Both the line containing "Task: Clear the" and the line containing "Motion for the" belong to the span. Output exactly that span from the listing below, and nothing outside it.

- - - - - - -

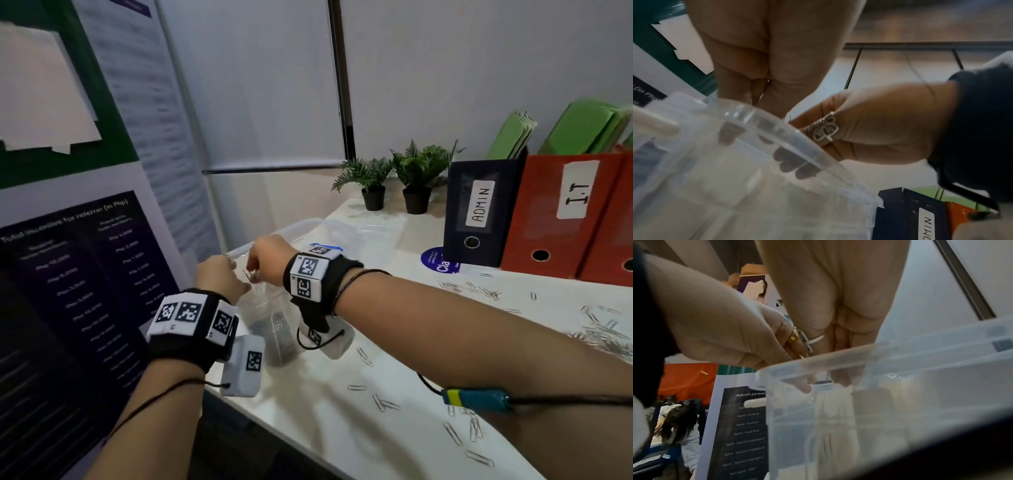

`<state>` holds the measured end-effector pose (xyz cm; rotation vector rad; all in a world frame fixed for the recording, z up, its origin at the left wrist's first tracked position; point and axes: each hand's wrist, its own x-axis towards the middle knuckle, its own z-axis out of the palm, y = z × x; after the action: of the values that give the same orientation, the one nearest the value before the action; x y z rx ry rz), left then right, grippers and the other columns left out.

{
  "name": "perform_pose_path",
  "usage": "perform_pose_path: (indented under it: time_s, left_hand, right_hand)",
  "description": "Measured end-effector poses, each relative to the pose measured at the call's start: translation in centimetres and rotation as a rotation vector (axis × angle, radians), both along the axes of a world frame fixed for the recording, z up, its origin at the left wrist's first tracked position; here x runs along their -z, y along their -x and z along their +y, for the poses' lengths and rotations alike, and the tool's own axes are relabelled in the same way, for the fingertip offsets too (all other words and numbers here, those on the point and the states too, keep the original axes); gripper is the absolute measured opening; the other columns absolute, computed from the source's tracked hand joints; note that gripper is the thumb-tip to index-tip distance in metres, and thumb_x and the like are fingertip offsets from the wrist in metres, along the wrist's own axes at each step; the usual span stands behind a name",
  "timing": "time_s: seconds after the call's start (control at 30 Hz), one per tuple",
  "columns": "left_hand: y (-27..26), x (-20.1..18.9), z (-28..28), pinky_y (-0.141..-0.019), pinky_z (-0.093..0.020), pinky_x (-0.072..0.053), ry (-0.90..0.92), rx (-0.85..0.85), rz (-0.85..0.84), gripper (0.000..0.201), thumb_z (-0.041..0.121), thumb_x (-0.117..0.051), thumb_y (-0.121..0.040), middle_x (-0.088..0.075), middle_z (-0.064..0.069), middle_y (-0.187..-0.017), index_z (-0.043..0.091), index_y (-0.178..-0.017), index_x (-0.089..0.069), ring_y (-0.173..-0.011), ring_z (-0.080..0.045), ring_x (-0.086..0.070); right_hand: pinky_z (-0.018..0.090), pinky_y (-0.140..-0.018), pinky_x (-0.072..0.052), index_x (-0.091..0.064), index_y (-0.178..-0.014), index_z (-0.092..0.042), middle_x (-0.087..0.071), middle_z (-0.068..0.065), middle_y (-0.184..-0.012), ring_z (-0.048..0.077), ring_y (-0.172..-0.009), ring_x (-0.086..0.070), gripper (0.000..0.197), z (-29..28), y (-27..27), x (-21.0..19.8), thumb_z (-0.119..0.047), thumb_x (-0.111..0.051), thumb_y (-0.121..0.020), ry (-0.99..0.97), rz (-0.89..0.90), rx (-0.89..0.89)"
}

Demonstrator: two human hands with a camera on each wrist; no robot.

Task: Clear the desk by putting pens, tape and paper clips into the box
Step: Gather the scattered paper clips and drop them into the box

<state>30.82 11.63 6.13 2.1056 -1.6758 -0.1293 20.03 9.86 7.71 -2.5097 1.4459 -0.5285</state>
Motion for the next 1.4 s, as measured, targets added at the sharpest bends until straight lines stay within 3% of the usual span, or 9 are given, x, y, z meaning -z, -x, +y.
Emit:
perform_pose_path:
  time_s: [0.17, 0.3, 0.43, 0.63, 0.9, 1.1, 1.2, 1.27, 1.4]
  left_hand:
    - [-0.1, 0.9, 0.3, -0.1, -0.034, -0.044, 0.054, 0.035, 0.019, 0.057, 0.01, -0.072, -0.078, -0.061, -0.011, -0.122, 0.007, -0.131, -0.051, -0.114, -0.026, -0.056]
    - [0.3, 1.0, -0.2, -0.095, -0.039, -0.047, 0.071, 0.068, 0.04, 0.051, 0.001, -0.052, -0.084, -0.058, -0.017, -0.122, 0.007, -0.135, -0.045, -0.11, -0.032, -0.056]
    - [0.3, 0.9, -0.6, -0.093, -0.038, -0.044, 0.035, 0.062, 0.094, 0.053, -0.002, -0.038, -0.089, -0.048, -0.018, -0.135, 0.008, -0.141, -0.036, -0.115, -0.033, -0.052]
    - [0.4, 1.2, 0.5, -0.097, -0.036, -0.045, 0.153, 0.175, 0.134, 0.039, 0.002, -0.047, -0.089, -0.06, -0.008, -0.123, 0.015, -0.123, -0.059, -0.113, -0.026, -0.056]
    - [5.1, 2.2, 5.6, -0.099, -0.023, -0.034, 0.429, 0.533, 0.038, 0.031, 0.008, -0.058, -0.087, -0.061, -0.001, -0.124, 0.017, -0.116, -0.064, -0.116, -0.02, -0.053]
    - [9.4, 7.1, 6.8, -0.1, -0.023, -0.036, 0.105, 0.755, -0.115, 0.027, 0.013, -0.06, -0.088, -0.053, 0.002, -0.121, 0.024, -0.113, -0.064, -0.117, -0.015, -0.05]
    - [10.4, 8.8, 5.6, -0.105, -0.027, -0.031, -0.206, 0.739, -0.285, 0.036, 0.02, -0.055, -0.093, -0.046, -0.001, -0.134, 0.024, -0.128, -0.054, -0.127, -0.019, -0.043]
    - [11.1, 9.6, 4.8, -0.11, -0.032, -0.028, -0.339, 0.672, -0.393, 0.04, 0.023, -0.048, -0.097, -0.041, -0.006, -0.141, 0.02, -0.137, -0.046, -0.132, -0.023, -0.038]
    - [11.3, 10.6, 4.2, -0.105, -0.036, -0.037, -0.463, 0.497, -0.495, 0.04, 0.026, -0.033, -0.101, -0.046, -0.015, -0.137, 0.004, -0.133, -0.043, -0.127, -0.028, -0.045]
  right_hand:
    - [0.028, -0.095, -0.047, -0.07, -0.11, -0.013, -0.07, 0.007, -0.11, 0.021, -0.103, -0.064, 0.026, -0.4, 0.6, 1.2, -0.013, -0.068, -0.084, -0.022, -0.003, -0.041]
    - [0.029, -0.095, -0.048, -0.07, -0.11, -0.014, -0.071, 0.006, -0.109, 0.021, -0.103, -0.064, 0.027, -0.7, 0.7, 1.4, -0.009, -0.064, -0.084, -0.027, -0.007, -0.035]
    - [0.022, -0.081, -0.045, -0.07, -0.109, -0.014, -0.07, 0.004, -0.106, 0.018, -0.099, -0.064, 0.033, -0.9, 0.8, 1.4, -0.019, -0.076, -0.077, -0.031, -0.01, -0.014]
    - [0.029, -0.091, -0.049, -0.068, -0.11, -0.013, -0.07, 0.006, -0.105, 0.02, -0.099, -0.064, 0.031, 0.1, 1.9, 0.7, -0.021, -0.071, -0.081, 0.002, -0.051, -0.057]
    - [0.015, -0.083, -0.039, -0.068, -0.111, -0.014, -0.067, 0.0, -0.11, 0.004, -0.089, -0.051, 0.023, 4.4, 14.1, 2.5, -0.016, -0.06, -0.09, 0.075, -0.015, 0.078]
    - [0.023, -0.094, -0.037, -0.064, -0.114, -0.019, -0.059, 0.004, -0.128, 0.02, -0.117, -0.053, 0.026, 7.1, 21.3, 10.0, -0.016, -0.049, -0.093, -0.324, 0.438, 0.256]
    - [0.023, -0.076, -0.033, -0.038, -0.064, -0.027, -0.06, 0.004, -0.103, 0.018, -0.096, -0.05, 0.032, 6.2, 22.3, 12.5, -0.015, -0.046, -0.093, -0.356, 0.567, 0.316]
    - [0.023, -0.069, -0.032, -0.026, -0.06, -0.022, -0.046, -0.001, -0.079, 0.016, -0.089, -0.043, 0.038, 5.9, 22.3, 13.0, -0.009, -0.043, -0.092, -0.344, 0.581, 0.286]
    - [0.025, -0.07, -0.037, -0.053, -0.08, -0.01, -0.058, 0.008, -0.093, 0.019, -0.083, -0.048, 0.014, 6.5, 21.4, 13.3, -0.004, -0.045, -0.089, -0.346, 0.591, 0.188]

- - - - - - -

RESPONSE:
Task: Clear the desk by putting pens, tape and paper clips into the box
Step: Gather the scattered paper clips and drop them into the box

<state>30.82 11.63 6.13 2.1056 -1.6758 -0.1293 20.03 9.86 7.71 -2.5097 1.4459 -0.5285</state>
Motion for the next 1.4 s, as measured, targets added at the sharpest bends until straight lines stay within 3% of the usual span, or 9 are given, x, y, z meaning -z, -x, +y.

That was the complete answer.